Sheen v. Government of the United States of America

CourtDistrict Court, District of Columbia
DecidedJuly 7, 2025
DocketCivil Action No. 2024-2400
StatusPublished

This text of Sheen v. Government of the United States of America (Sheen v. Government of the United States of America) is published on Counsel Stack Legal Research, covering District Court, District of Columbia primary law. Counsel Stack provides free access to over 12 million legal documents including statutes, case law, regulations, and constitutions.

Bluebook
Sheen v. Government of the United States of America, (D.D.C. 2025).

Opinion

UNITED STATES DISTRICT COURT FOR THE DISTRICT OF COLUMBIA

BOR-TYNG SHEEN, et al.,

Plaintiffs,

v. Case No. 24-cv-2400 (TNM)

UNITED STATES,

Defendant.

MEMORANDUM OPINION

Plaintiffs are residents of Taiwan who seek to address their alleged statelessness. But the

D.C. Circuit has previously held that determining the sovereignty of Taiwan presents a non-

justiciable political question.
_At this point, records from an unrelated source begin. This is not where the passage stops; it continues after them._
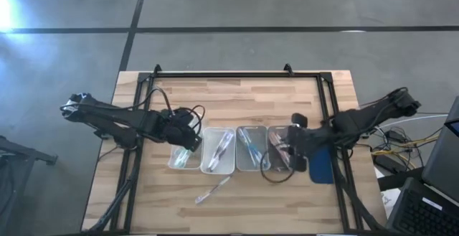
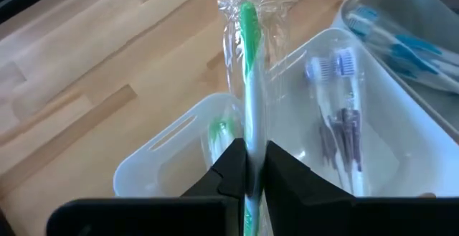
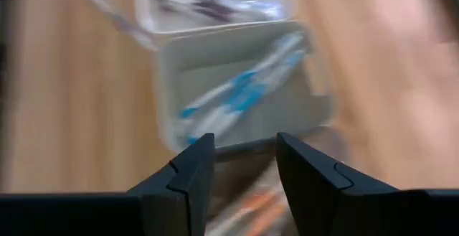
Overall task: Pick & Place Toothbrushes
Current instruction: Put the green toothbrush into the transparent bin
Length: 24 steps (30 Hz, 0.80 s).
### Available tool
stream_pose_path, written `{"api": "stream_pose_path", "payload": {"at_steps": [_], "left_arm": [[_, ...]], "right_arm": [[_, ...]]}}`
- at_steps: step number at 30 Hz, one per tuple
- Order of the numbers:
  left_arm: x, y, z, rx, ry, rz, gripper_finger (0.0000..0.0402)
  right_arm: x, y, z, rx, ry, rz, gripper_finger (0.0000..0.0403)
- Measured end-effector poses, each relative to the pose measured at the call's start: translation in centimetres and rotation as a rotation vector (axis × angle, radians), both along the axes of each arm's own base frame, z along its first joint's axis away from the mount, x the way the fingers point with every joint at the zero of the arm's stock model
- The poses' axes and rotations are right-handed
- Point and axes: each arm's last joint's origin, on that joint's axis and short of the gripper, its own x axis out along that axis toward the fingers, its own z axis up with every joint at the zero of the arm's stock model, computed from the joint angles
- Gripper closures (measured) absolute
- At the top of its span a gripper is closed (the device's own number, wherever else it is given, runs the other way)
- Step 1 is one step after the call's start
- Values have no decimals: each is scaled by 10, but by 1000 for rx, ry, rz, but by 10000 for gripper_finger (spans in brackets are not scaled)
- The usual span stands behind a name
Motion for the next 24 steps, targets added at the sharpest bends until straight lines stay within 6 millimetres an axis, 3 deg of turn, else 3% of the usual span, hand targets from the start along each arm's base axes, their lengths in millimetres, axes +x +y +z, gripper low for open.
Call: {"api": "stream_pose_path", "payload": {"at_steps": [4, 12, 18, 24], "left_arm": [[-2, 0, -1, -10, 16, 12, 371], [-5, 0, -20, -69, 79, 29, 371], [-9, 1, -39, -93, 126, 60, 371], [-5, 7, -43, -128, 116, 73, 371]], "right_arm": [[-13, -16, -1, 152, -35, 21, 269], [-37, -38, -11, 143, -70, -68, 292], [-45, -43, -16, 142, -77, -82, 306], [-46, -43, -16, 141, -81, -84, 316]]}}
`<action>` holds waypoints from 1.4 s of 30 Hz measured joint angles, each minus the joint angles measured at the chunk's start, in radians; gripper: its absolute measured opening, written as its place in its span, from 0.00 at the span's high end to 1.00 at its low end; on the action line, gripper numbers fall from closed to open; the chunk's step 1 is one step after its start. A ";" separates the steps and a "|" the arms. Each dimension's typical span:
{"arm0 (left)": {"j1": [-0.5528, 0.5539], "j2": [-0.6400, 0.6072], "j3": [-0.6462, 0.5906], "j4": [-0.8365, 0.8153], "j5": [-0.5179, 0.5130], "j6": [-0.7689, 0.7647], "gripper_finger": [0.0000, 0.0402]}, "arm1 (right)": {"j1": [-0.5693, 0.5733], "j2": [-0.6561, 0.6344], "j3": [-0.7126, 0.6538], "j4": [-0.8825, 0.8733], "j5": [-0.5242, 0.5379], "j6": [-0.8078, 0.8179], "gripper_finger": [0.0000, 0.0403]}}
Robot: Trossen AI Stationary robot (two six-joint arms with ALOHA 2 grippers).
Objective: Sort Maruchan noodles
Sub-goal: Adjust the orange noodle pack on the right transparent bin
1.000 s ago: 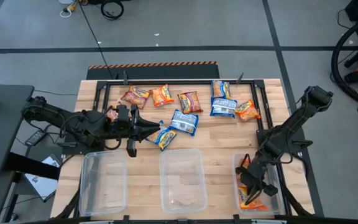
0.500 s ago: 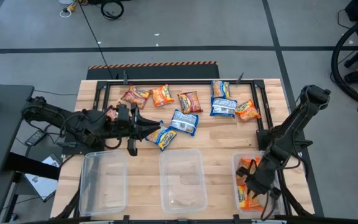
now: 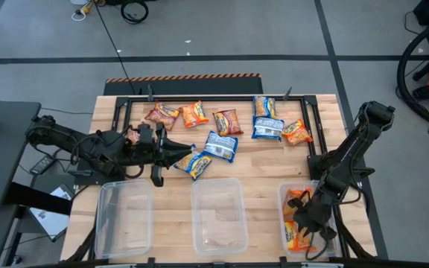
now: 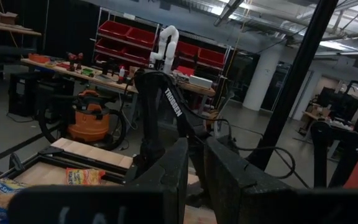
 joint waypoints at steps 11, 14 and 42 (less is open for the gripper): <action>0.025 0.000 0.000 0.001 0.000 0.003 0.86 | 0.012 0.093 0.000 0.014 -0.005 -0.009 0.67; 0.036 0.000 0.000 0.001 0.000 0.003 0.86 | 0.017 0.128 0.000 0.029 0.009 -0.016 0.63; 0.046 0.000 0.000 0.001 0.000 0.055 0.86 | 0.009 -0.111 0.177 -0.340 -0.035 0.051 0.99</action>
See Lin v. United States, 561 F.3d 502, 508 (D.C. Cir. 2009).

Accordingly, the political question doctrine bars this Court from considering Plaintiffs’ claim.

The Complaint must be dismissed for lack of subject matter jurisdiction.

I.

A brief overview of Taiwanese sovereignty will situate Plaintiffs’ claims. In 1895, at the

end of the Sino-Japanese War, China relinquished Taiwan to Japan. Lin, 561 F.3d at 504. Fifty

years later, after Japan’s defeat in World War II, it surrendered Taiwan to the allied forces. Id.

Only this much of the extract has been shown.